▶ _TASK DIRECTIONS_
Where the data below begins, start duplicating lines exactly, and finish with the line containing "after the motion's"; add nothing else. Leave the pictures out.

-- Opening Marker --

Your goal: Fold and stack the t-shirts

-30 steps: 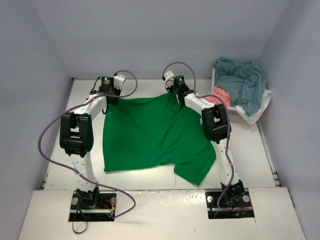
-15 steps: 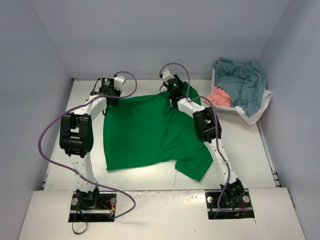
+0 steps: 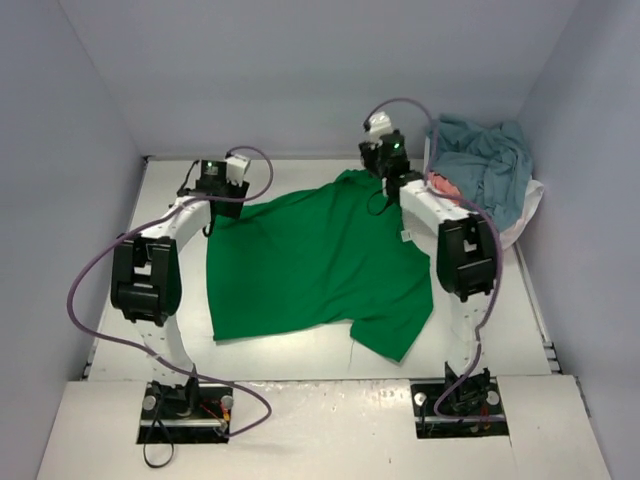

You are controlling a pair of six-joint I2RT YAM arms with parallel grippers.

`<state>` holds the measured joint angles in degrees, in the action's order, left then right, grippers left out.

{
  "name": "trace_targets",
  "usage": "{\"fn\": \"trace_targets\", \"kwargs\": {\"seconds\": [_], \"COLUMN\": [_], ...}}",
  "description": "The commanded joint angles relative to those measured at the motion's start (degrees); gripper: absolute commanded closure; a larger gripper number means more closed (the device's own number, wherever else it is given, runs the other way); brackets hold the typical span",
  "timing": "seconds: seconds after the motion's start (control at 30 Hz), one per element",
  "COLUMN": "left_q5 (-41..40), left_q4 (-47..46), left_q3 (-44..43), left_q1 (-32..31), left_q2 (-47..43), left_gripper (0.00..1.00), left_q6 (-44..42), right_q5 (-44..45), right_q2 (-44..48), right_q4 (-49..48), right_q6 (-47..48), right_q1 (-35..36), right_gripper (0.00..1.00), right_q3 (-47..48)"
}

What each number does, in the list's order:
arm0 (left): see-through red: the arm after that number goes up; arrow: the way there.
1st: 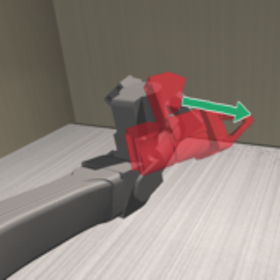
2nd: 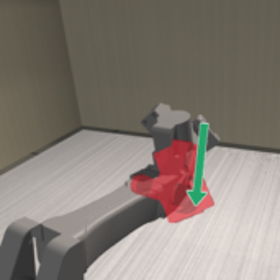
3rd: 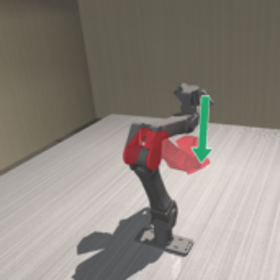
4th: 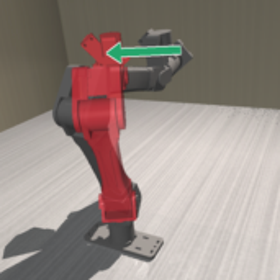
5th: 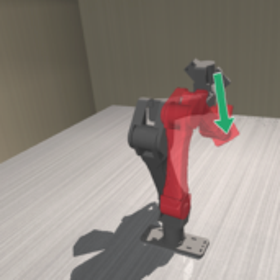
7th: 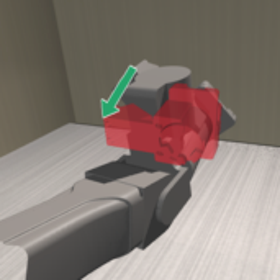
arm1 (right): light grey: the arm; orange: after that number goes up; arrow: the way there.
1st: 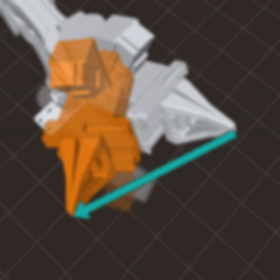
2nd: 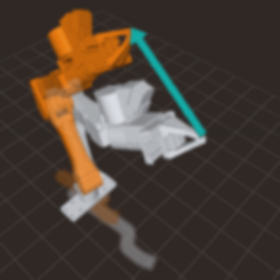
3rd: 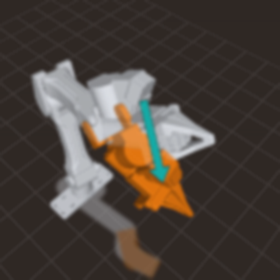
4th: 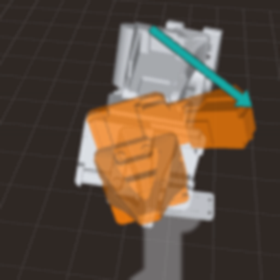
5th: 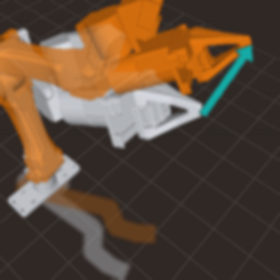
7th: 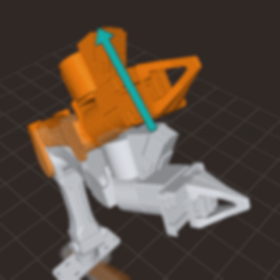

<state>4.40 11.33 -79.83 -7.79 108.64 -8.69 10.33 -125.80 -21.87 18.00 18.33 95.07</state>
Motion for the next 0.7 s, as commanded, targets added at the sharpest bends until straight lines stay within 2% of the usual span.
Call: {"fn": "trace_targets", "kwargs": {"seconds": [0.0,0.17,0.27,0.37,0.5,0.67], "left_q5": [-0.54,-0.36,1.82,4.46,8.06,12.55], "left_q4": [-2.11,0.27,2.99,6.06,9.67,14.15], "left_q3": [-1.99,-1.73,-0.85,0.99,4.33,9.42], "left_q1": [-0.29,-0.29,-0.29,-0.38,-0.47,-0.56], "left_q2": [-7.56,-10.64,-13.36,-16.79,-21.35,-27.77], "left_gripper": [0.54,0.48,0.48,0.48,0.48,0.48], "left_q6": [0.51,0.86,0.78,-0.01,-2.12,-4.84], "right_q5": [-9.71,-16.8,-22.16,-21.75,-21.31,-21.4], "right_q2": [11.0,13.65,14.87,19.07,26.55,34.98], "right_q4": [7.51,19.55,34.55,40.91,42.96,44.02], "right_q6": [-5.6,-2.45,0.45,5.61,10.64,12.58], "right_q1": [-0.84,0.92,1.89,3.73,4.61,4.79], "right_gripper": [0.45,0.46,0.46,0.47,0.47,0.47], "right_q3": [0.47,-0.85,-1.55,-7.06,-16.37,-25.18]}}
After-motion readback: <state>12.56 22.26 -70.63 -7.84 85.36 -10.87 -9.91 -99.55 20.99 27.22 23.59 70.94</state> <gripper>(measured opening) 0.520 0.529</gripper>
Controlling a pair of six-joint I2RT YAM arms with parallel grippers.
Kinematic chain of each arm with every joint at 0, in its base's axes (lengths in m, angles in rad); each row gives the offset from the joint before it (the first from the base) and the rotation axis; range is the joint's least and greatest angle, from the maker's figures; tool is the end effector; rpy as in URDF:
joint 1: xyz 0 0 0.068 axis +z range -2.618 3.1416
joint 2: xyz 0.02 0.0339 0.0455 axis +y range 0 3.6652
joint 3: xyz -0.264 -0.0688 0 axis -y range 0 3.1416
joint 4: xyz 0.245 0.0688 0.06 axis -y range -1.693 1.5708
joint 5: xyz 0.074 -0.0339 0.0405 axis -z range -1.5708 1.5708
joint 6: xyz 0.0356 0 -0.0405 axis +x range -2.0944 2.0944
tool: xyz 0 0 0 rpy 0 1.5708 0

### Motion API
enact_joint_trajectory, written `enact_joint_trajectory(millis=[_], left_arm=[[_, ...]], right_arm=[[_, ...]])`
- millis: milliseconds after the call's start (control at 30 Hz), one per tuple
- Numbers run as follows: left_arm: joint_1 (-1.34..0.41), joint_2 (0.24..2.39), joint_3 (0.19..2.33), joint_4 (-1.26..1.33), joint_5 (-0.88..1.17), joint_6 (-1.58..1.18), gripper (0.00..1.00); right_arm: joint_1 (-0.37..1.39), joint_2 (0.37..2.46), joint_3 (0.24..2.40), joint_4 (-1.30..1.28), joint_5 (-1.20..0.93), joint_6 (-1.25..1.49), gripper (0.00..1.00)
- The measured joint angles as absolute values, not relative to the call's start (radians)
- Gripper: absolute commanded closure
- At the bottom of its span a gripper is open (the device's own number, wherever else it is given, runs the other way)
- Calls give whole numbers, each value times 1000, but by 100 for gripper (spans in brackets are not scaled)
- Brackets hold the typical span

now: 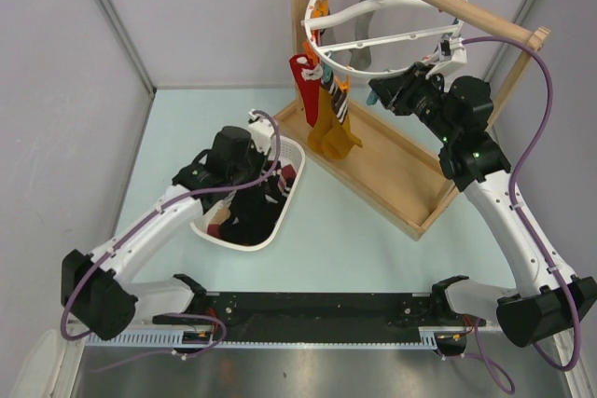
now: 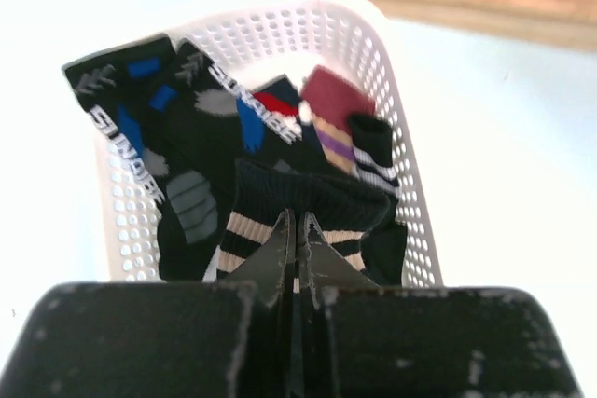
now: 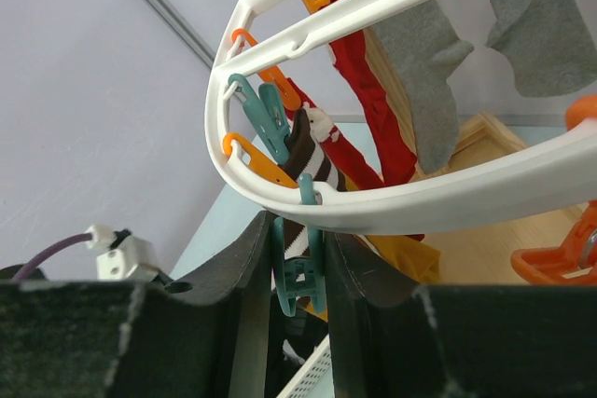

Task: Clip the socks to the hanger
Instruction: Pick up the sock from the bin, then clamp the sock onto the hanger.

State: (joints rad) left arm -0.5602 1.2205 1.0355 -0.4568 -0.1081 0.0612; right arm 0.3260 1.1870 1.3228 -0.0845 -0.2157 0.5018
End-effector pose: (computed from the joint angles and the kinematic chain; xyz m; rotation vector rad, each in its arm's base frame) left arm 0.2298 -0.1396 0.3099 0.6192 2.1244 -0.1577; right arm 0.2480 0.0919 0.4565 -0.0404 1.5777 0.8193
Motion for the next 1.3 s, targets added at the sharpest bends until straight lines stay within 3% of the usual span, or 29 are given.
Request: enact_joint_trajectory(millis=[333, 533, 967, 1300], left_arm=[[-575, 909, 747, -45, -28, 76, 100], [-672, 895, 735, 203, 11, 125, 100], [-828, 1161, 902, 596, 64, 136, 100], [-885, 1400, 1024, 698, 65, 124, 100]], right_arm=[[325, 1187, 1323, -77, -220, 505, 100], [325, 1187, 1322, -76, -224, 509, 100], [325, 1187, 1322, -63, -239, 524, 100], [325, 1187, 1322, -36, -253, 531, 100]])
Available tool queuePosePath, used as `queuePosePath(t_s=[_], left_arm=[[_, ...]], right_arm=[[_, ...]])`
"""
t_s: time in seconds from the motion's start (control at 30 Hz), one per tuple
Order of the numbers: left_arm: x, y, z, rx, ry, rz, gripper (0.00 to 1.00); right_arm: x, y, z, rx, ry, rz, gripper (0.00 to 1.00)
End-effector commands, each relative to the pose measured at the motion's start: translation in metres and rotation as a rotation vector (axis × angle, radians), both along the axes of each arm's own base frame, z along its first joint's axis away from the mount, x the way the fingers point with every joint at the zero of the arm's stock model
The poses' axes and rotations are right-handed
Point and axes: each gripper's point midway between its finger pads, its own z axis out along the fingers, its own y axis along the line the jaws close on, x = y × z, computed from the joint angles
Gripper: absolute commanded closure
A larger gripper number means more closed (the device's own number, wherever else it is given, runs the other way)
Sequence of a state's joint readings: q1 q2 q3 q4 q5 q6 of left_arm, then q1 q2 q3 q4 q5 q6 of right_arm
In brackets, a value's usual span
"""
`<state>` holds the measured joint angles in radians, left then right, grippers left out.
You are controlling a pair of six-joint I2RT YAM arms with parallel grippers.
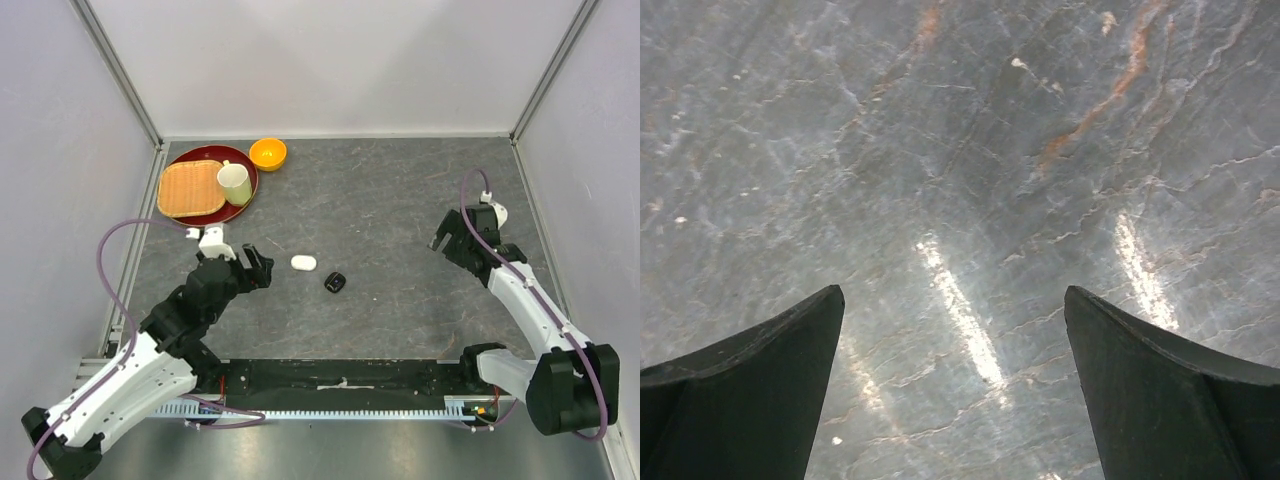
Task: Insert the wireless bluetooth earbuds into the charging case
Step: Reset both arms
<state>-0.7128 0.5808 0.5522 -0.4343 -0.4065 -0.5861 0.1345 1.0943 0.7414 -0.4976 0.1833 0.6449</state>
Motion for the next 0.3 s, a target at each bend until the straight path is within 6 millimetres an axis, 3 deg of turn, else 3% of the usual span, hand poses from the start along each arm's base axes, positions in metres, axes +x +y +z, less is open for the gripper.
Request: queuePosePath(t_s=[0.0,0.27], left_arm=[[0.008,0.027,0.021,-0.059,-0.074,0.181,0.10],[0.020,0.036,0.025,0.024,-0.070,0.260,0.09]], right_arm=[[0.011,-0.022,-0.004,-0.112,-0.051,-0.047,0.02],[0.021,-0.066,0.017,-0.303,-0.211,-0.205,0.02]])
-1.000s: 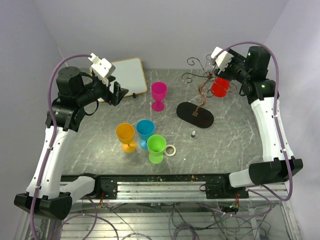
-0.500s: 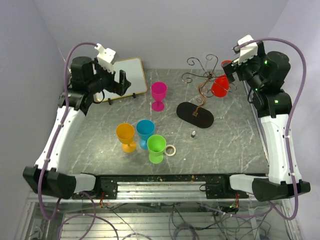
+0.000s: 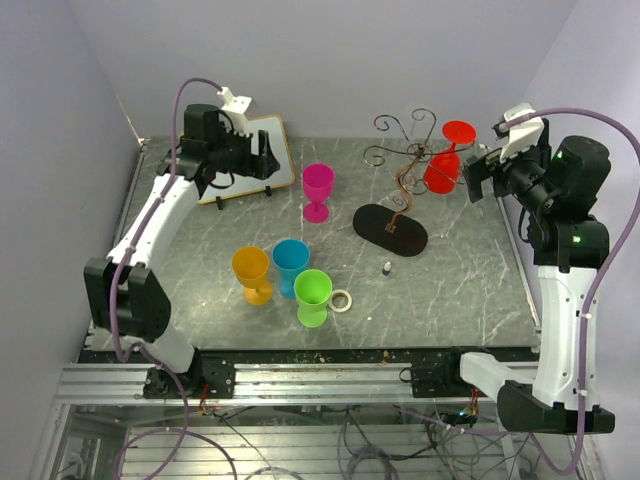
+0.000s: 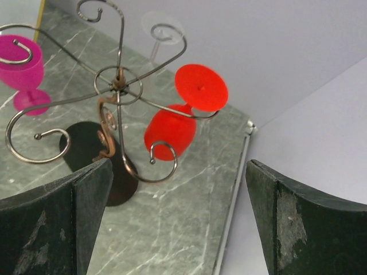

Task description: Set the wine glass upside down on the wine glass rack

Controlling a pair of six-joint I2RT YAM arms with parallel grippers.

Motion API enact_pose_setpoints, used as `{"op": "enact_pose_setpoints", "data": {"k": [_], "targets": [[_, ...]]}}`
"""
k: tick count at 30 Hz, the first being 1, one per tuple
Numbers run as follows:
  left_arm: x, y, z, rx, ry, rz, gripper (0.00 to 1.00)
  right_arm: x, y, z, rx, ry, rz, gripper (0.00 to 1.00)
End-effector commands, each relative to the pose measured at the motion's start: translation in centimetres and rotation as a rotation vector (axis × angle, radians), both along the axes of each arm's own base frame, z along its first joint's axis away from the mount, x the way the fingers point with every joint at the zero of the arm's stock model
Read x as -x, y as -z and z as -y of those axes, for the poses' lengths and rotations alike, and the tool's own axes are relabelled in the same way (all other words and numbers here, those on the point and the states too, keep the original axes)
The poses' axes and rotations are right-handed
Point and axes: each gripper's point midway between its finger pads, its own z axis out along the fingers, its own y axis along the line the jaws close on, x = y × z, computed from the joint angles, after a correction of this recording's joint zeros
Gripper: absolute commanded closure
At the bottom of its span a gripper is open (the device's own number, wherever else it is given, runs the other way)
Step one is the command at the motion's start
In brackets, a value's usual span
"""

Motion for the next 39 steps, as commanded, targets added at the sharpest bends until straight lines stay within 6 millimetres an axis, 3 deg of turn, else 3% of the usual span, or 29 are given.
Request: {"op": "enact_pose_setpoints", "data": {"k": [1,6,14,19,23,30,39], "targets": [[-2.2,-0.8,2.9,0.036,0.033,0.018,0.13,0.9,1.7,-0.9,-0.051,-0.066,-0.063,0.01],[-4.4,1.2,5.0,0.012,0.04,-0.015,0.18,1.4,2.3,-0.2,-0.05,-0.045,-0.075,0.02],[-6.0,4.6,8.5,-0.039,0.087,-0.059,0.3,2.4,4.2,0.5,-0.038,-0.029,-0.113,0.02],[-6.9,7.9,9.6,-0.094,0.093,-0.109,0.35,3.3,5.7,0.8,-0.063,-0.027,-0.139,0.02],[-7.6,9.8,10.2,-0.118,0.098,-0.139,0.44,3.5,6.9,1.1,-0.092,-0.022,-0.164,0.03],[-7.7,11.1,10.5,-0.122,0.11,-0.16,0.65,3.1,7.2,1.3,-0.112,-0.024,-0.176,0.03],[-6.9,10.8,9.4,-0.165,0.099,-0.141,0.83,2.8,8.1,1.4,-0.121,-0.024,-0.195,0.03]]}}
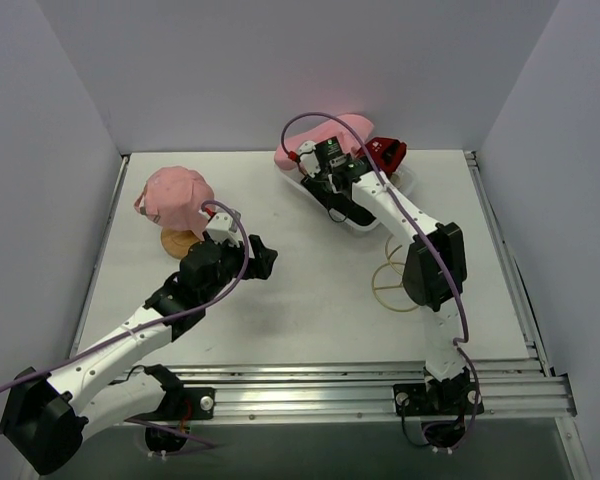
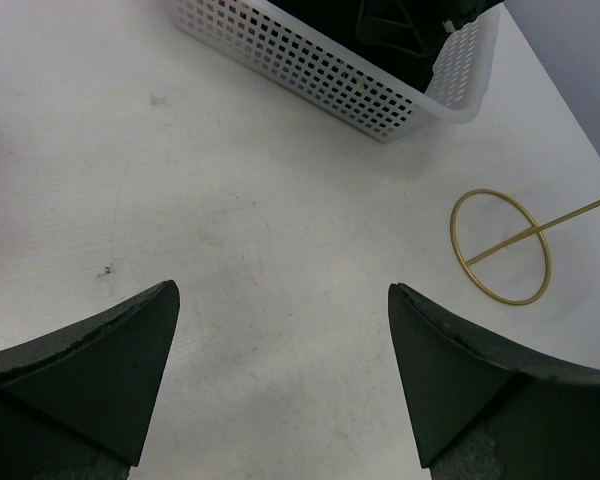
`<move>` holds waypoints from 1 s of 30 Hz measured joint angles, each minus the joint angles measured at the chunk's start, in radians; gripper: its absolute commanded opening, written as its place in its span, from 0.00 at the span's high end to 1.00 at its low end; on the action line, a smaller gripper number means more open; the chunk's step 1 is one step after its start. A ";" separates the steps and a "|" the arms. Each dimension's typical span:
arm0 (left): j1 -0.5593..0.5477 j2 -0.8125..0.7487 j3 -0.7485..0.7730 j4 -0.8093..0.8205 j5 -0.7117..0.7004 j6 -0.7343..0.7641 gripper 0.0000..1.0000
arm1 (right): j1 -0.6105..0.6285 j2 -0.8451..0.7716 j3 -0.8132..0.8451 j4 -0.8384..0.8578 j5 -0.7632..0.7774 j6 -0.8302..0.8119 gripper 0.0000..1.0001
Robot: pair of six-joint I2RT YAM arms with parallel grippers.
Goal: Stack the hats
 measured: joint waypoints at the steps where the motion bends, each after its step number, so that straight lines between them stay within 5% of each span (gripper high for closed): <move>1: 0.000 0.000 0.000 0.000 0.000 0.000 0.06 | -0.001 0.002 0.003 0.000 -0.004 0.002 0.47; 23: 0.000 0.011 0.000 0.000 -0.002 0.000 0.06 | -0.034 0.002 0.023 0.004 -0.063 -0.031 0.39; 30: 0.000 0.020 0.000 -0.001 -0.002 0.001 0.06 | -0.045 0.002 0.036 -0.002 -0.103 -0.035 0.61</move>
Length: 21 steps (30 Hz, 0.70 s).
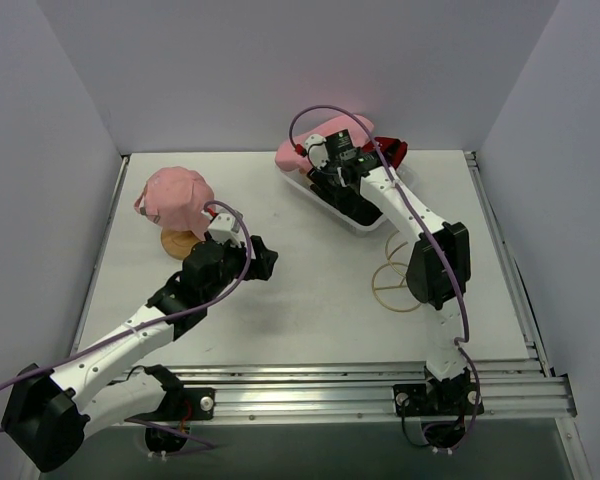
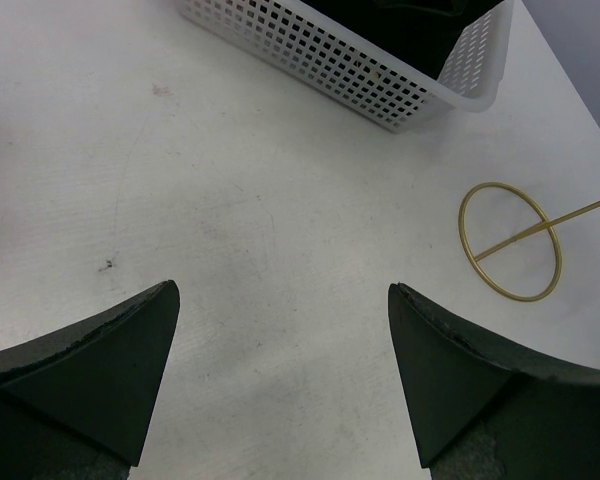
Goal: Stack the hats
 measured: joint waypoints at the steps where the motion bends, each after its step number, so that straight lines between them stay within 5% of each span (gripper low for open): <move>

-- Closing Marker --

▶ _ANSWER TO THIS EXERCISE_
Your goal: Fold and stack the t-shirts

-30 steps: 
-15 steps: 
+0 steps: 

You are controlling a pair of six-joint I2RT YAM arms with parallel grippers.

`<state>` holds the measured joint angles in degrees, in the action's order, left then right, grippers left out.

{
  "name": "trace_targets",
  "usage": "{\"fn\": \"trace_targets\", \"kwargs\": {\"seconds\": [_], \"COLUMN\": [_], ...}}",
  "description": "The commanded joint angles relative to those measured at the motion's start (degrees); gripper: absolute commanded closure; a larger gripper number means more closed (the device's own number, wherever else it is given, runs the other way); brackets hold the typical span",
  "timing": "seconds: seconds after the motion's start (control at 30 Hz), one per element",

This finishes the output for the exercise.